Abstract

Four experiments in Italian investigated how conceptual entities are mapped onto grammatical functions. By orthogonally manipulating the animacy of the elements partaking to a transitive event, we tested two views of the theme to function mapping process. Under the function mapping account, this mapping is a competition for the syntactic functions between concepts associated to different thematic roles (e.g., agent, patient), with animate entities and agents most likely to be mapped onto subject function (Bock and Levelt in handbook of psycholinguistics, Academic Press, San Diego, pp 945–984, 1994). The argument selection principle assumes that thematic roles can be decomposed into more primitive features, namely Proto-Roles (Dowty in language 67(3):547–619, 1991). Given a transitive event, the concept that possesses the largest number of semantic features prototypically associated with the agent is realized as the subject; the concept involving more patient-like entailments is realized as object.
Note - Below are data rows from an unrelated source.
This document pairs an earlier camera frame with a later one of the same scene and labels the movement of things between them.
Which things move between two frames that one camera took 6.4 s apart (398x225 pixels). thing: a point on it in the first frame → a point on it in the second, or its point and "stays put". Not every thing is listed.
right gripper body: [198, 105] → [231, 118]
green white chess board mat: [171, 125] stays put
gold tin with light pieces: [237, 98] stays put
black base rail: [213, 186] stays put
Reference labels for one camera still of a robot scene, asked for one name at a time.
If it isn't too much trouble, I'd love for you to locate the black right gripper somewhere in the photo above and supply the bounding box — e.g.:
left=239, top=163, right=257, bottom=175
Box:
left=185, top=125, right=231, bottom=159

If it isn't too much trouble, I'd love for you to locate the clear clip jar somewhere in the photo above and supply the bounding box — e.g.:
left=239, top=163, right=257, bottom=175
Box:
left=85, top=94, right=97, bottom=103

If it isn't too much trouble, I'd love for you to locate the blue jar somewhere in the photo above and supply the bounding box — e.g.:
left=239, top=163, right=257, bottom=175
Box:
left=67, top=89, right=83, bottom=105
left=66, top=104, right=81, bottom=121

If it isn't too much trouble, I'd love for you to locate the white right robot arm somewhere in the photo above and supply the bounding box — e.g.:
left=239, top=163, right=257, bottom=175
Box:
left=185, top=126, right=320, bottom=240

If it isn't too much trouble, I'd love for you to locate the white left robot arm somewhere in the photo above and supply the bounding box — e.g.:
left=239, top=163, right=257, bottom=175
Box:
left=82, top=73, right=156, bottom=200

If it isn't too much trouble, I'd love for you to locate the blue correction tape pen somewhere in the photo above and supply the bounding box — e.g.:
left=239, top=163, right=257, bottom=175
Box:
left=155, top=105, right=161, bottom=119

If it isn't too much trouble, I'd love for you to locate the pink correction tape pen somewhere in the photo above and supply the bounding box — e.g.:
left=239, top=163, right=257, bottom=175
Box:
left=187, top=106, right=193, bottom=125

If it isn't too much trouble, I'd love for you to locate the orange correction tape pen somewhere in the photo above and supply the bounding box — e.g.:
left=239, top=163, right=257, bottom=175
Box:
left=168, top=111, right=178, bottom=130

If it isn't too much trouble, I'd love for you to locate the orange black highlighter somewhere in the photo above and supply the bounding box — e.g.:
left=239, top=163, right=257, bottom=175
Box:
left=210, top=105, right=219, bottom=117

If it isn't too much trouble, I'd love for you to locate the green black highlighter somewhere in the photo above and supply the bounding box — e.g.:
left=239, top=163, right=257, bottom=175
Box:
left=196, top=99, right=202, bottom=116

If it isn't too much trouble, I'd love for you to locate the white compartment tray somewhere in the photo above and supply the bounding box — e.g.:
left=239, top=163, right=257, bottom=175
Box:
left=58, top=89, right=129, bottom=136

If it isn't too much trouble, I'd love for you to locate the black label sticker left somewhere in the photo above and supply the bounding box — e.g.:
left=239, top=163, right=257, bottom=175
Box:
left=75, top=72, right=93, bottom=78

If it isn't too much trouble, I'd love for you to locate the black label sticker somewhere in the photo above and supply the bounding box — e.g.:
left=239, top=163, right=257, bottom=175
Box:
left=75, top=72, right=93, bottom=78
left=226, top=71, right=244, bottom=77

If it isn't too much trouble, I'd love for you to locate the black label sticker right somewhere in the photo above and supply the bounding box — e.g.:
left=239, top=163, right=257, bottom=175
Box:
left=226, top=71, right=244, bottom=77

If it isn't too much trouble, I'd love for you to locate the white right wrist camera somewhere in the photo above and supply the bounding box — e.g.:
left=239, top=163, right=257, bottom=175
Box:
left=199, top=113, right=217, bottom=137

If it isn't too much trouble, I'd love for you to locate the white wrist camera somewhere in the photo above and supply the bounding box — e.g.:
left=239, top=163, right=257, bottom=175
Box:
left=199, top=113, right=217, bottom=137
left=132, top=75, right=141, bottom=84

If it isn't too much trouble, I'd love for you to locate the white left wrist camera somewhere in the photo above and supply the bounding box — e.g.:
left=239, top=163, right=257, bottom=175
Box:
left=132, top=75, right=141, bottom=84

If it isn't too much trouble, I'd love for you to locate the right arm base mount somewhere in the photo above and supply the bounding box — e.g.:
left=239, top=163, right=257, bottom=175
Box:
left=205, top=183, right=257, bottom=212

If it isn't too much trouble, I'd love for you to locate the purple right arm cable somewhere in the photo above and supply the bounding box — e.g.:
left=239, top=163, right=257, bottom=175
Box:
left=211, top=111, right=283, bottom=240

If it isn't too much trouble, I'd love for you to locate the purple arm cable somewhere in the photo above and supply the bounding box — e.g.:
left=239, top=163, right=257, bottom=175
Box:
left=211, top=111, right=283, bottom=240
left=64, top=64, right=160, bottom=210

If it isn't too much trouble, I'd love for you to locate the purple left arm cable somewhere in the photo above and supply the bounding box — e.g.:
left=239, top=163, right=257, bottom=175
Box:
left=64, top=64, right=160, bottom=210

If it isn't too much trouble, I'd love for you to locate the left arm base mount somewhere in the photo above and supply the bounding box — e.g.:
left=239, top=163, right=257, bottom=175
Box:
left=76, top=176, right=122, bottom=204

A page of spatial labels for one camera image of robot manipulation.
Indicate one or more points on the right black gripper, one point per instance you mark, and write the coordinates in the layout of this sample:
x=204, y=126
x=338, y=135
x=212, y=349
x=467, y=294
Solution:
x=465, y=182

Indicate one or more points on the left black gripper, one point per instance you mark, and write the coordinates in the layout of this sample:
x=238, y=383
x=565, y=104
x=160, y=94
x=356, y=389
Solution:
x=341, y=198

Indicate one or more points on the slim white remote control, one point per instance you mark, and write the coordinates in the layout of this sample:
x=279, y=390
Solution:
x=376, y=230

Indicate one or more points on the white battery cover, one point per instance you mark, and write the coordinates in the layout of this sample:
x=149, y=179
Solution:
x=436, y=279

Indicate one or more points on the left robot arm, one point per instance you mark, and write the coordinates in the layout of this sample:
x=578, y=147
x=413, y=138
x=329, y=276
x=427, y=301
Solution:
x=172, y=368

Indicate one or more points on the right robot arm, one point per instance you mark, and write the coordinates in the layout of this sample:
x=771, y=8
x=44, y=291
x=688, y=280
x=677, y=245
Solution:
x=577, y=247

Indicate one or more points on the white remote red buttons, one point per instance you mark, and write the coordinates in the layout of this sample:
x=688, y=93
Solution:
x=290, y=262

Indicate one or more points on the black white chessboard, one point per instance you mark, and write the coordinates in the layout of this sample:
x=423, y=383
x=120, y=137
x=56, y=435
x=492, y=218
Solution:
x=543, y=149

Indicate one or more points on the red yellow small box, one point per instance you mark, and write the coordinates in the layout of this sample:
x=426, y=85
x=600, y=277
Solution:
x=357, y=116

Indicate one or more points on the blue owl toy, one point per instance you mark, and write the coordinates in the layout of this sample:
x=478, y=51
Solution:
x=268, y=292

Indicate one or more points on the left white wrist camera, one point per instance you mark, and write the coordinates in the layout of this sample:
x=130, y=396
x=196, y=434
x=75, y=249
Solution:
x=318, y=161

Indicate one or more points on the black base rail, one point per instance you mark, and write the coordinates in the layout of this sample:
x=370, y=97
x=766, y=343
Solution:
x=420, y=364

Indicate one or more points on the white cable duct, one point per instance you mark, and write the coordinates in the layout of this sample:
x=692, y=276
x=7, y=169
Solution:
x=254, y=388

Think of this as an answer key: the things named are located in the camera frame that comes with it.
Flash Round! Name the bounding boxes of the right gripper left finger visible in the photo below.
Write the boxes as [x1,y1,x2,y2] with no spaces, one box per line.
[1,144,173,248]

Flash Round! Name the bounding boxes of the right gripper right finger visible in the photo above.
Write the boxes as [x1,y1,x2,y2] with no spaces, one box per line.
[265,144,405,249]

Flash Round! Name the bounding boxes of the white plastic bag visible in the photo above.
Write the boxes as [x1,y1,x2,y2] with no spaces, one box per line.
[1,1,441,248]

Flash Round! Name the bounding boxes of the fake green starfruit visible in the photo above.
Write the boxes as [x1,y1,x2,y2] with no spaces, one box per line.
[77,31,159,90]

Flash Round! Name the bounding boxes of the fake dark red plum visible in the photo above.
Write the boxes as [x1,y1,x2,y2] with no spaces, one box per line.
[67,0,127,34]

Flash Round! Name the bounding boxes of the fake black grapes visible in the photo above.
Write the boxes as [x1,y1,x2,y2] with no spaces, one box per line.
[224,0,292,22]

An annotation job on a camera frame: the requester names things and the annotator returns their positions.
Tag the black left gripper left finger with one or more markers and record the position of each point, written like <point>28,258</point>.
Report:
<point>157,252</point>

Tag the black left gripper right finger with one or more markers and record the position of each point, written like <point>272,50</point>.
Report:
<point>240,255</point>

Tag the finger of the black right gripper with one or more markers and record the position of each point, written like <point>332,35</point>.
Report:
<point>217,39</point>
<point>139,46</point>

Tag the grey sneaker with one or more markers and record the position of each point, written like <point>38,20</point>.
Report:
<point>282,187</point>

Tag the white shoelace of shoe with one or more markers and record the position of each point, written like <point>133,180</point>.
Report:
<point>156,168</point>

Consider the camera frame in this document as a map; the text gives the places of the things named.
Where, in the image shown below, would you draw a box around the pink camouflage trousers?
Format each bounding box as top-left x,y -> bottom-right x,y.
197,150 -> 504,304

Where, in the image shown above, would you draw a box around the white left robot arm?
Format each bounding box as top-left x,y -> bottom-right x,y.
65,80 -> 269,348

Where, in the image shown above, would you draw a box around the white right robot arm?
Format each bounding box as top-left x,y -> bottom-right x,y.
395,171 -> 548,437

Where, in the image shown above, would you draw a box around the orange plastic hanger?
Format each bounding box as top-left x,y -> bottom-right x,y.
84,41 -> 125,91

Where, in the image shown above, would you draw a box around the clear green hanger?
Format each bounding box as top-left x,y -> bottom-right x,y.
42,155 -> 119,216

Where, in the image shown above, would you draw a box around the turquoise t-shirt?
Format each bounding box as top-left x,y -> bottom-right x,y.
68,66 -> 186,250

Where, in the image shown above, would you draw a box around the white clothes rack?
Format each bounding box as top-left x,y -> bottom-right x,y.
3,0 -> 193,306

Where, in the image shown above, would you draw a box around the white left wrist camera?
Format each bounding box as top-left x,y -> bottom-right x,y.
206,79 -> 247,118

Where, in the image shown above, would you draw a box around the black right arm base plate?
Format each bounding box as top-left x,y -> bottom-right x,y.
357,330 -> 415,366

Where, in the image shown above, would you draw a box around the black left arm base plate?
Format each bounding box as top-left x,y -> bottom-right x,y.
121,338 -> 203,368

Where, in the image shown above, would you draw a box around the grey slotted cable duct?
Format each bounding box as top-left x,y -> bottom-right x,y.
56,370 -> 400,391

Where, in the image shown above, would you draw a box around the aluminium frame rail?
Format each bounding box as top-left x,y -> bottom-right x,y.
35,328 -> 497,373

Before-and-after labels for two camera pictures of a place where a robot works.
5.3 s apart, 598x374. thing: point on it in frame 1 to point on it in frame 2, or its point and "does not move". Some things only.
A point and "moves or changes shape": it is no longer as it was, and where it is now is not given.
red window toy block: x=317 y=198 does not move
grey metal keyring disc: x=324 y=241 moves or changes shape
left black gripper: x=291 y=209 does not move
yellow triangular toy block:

In Experiment 1, participants rated the Proto-Roles properties of the concepts partaking to transitive events. Experiment 2 involved a picture naming task of the same transitive events. Structural priming was used in Experiments 3 and 4 to influence the overall distribution of active and passive responses. In this way, the two views could be contrasted under different levels of bias towards the active. The results support the argument selection view under which theme to function mapping is influenced not only by the conceptual accessibility of the concepts but also by the mismatch between the semantic features of the argument (its animacy) and the thematic representation of the event. The data further generalize the evidence for structural priming to Italian.